I.C. Hedge
Phlomidoschema parviflora (Benth.) Vved.
Herbaceous perennial, suffruticose at base, clump-forming, with an unpleasant smell; all parts, except for upper leaf surfaces, densely covered with a white woolly indumentum of stellate-dendroid hairs. Stems usually branched, sturdy, 30-50 cm, leafy, erect. Leaves thick-textured, narrow oblong-elliptic to ovate, 30-40 (-60) x 7-20 (-30) mm, sessile, entire or rarely finely serrulate, cuneate, acute, almost glabrous and green above or canescent, canescent-tomentose below; nervation prominent above; leaves decreasing in size upwards. Verticillasters 4-6-flowered, distant below, approximating above, on axillary and terminal branches forming spikes. Calyx with a very thick indumentum, 3.5-5 long and c. 2 mm wide, campanulate, not bilabiate; teeth equal, 5, c. 0.5 mm long, straight tube glabrous within; in fruit increasing to c. 7 mm. Corolla rose to magenta, c. 6-7 mm long with a short tube; upper and lower lobes scarcely differentiated. Stamens 4; filaments short inserted at or near throat of tube. Nutlet c. 3.5 x 2 mm, broadly obovoid, apically rounded, usually only 1, not mucilaginous.
Fl. Per.: May-June.
Lectotype (Rechinger l.c. 397): Afghanistan, "in regno Cabulico", Griffith 463 (K).

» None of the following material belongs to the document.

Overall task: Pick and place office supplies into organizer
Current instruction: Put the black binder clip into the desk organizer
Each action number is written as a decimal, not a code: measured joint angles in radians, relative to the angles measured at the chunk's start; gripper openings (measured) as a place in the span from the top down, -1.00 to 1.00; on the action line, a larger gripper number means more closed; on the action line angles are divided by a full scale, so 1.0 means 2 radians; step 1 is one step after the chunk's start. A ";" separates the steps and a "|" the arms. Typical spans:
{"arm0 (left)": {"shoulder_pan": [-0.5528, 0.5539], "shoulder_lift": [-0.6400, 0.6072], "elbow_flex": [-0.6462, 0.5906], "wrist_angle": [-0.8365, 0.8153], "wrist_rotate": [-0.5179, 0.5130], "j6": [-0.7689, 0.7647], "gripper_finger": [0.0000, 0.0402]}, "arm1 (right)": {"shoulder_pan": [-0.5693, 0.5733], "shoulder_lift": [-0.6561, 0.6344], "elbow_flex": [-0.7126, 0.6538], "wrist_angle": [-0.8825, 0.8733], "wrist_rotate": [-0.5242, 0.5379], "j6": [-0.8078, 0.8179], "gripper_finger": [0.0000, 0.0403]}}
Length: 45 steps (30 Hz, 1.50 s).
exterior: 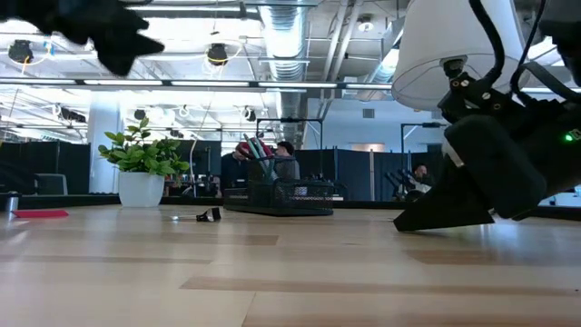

Distribution: NE Iran, Afghanistan, Pakistan, Pamir-Alai, NW India.
An unmistakable species with its very dense stellate-dendroid indumentum and small corollas. Although Vvedensky created the independent genus Phlomidoschema for his main reason being the supposedly included (in the corolla tube) stamens, I prefer to regard it as a somewhat unusual member of the protean Stachys.